Trans World Entertainment Corporation is on the hunt for a new leader with the announcement today that longtime CEO Robert J. Higgins is set to step down.
Higgins founded the Albany-based company in 1972 and has overseen its transition from a single store that sold records to a chain of mostly mall-based stores that today sell CDs, DVDs, video games and trend items under the F.Y.E. name.
He will step down as CEO once a successor has been chosen, but will stay on as chairman of the company’s board of directors. The board has formed a committee to oversee the search for a new CEO. It will engage an outside firm to conduct both an internal and external search for candidates.
Trans World operates more than 350 F.Y.E. locations across the nation. In recent years, it has shifted its business model from a retailer that’s all about CDs to a retailer that specializes in movies, music, electronics, video games and trend items like band T-shirts. The shift helped bring in new revenue so that over the last few years the company was able to turn a profit.
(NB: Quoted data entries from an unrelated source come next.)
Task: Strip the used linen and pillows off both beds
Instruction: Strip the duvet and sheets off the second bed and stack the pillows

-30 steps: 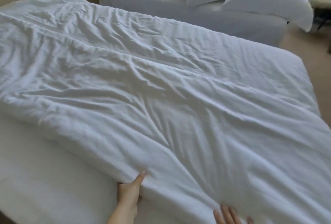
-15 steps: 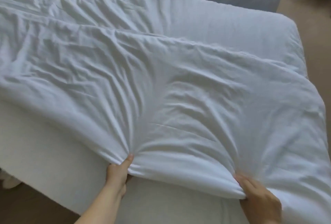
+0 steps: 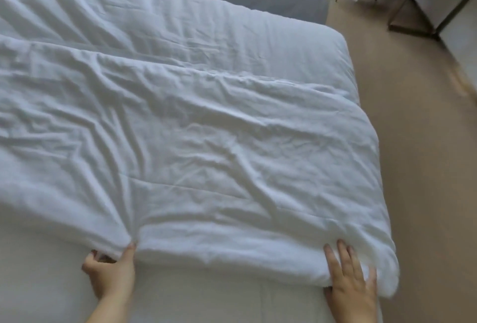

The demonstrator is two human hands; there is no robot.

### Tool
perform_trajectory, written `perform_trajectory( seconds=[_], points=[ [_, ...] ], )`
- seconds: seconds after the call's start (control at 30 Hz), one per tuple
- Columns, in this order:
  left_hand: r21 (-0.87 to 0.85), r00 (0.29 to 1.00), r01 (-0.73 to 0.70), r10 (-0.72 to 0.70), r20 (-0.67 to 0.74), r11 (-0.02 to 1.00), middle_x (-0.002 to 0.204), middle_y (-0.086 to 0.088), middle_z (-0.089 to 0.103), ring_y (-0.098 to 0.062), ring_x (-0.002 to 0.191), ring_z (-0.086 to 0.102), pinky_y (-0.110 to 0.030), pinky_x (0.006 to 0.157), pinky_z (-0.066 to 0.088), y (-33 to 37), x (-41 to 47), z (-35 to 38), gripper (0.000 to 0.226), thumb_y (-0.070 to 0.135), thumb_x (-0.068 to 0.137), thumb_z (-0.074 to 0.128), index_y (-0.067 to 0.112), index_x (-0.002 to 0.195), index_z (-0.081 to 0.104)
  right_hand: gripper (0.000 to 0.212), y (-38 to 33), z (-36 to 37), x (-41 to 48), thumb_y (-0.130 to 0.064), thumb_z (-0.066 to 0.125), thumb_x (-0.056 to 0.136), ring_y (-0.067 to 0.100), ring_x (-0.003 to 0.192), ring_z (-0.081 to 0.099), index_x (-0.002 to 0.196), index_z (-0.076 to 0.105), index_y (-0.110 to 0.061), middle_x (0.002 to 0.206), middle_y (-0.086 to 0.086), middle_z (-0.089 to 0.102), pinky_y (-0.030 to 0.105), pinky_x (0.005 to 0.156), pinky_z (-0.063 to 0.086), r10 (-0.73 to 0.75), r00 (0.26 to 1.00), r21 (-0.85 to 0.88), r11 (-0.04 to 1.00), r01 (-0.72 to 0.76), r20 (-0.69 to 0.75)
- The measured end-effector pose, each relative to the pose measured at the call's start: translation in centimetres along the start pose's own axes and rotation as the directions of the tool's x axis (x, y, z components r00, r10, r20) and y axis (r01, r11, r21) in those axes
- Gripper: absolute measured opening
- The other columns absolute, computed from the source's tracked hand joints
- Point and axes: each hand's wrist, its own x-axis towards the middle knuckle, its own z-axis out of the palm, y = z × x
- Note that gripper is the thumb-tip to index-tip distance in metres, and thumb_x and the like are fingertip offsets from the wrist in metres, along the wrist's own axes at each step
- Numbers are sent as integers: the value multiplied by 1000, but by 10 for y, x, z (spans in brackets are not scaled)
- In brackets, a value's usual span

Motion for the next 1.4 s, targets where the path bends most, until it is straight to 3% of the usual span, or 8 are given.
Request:
perform_trajectory(
  seconds=[0.07,0.17,0.27,0.43,0.53,1.1,1.27,1.4],
  points=[
    [188,948,-311,318,-5,932,119,-38,51,-50,111,51,-57,93,40,-3,-34,8,78,21,57,77,-12,121,46,72,25,-5,6,-21,31,58,9,143,9,129,23,-28,148,3,26,50,86,37,61,997,24,998,-62,55],
    [265,559,-823,799,221,502,124,-29,50,-41,117,50,-52,94,40,-23,-101,48,64,42,71,48,9,126,45,53,53,-16,11,-17,32,59,18,82,67,109,49,-20,89,9,67,22,58,48,59,973,150,984,-94,222],
    [77,244,-967,796,554,242,131,-6,40,2,141,11,-21,113,7,-32,-179,118,46,56,93,19,39,135,29,37,69,-30,17,-18,32,55,7,37,56,61,68,-20,50,-8,62,16,36,34,-81,951,180,983,27,299],
    [581,662,-746,458,594,325,156,4,-10,-14,145,-8,-29,94,-35,-32,-299,217,122,88,42,-26,29,147,-6,39,120,-47,17,-11,36,67,4,61,65,69,74,-23,66,-10,68,14,56,46,-259,926,271,945,184,274],
    [739,805,-590,313,505,325,154,4,-20,-14,144,-15,-36,105,-29,-29,-329,234,82,69,85,20,25,147,-12,38,173,-63,15,-18,42,67,-4,70,65,79,73,-35,73,-17,69,9,62,46,-320,908,370,905,209,272],
    [459,799,-599,523,296,656,124,-34,52,-54,110,52,-62,90,39,90,-313,350,66,38,74,51,-10,120,55,36,347,-97,229,-30,34,59,-9,51,53,88,52,-40,58,-30,58,2,46,34,-384,856,287,912,293,347],
    [447,818,-574,504,277,686,141,-23,41,-43,128,40,-53,106,23,200,-271,438,90,58,65,24,2,132,47,54,361,-72,366,-19,62,46,5,92,46,97,45,-21,68,-17,67,-3,47,23,-329,845,312,928,206,422],
    [464,801,-596,527,283,656,156,-9,10,-24,144,11,-37,113,2,277,-232,494,72,57,88,27,17,147,19,62,372,-48,465,-26,53,73,-30,81,43,91,25,-79,105,-3,60,-4,66,36,-252,866,360,928,91,432]
  ],
)
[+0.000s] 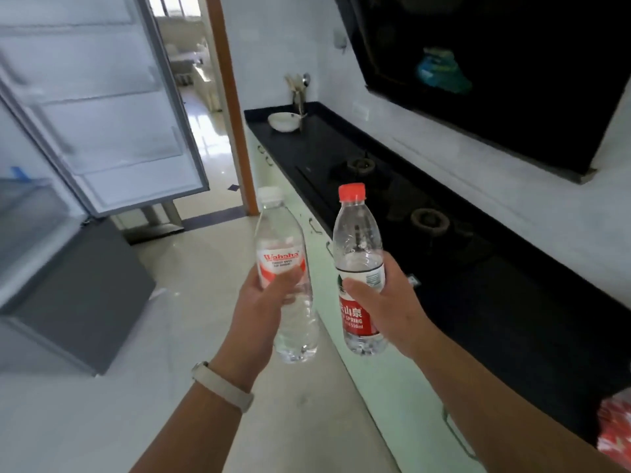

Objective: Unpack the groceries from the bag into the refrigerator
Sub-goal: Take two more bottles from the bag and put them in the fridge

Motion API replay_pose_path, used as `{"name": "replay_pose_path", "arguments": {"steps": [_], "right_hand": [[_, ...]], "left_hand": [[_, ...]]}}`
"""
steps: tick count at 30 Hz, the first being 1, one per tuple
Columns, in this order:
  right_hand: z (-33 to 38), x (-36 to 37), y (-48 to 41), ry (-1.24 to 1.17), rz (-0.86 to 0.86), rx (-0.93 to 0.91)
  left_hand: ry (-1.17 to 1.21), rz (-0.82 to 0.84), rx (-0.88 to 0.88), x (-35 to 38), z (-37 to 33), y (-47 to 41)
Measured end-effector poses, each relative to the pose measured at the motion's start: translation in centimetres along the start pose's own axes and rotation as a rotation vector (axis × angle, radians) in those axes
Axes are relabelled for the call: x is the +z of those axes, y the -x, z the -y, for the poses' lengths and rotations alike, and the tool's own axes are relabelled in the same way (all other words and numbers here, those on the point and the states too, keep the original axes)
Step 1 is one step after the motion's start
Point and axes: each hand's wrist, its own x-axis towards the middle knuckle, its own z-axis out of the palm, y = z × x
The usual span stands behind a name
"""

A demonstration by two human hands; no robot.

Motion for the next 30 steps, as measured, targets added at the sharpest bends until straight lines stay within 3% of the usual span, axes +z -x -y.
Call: {"name": "replay_pose_path", "arguments": {"steps": [14,23,30], "right_hand": [[2.9,21.8,-8.6,-0.007,0.353,-0.050],[2.6,29.0,-15.2,-0.023,0.547,-0.067],[3.1,33.5,-25.0,-0.062,0.673,-0.082]], "left_hand": [[0.006,-0.336,0.087,-20.5,-3.2,-3.9],[-0.030,-0.493,0.091,-25.5,-3.7,-7.9],[-0.060,-0.605,0.080,-27.6,-5.2,-16.5]]}}
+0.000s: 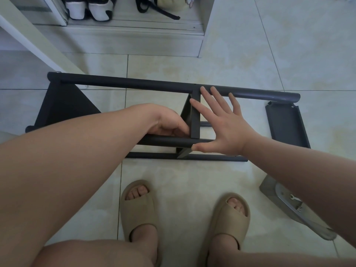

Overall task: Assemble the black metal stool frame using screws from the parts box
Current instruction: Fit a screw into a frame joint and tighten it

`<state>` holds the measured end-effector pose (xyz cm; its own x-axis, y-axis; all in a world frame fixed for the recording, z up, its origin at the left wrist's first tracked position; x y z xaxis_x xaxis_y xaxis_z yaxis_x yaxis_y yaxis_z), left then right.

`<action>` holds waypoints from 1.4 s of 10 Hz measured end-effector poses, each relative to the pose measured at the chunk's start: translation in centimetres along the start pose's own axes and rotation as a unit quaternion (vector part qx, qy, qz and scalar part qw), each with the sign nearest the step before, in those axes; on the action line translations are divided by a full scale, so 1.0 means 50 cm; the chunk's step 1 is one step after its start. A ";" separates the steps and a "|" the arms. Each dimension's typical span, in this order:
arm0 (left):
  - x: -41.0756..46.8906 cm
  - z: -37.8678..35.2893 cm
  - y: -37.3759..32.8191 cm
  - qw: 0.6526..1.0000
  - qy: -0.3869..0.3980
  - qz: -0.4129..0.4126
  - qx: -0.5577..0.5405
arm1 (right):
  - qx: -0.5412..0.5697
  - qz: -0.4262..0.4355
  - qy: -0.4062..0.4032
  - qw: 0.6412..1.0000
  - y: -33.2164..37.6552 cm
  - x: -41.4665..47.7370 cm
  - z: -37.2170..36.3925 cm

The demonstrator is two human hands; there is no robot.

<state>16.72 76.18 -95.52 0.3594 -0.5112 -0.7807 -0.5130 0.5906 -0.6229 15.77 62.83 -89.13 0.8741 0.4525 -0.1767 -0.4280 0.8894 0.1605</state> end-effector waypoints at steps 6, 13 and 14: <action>0.004 -0.001 0.009 1.000 0.001 -0.005 0.003 | -0.002 -0.001 -0.002 1.000 0.001 -0.001 0.001; 0.011 -0.004 0.011 0.998 0.038 -0.042 -0.008 | 0.001 -0.004 0.006 1.000 0.001 0.000 0.004; 0.011 -0.006 0.010 0.997 0.052 -0.050 -0.014 | 0.001 -0.004 0.006 1.000 0.001 0.000 0.003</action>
<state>16.41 75.99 -96.25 0.3289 -0.6294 -0.7040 -0.5009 0.5157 -0.6951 15.76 62.86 -88.97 0.8744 0.4469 -0.1891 -0.4214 0.8925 0.1607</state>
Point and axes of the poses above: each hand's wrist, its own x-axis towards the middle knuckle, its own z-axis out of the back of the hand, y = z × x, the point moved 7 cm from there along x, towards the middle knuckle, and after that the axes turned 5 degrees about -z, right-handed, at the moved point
In its first decade, Trans World grew its retail business from one store to 38 stores thanks to the growth and popularity of malls. In 1982, the company sold its wholesale business to focus on the retail side, expanding its retail stores to more than 200. By 1986, the company had gone public.
The industry changed with the introduction of CDs in 1983 and home video in 1989, allowing Trans World to grow by about 41 percent each year. By 1994, it had 712 stores. Over the years, the company has acquired retail music competitors: Strawberries, Inc., Camelot Music Holdings, F.Y.E., Wherehouse Entertainment and Musicland.
As music and entertainment consumption shifted to the digital realm in the 2000s, Trans World sustained several straight years of losses. It finally returned to profitability in 2011.
The company also reported its most recent financial results today. For the 2013 fiscal year ending Feb. 1, 2014, the company reported net income of $8.3 million and net income of $33.7 million. For the most recent fiscal year, comparable store sales were down 5 percent from fiscal year 2012. Total sales decreased 14.2 percent over this period to $393.7 million.
The company operated 354 stores in 2013, compared to 378 in 2012.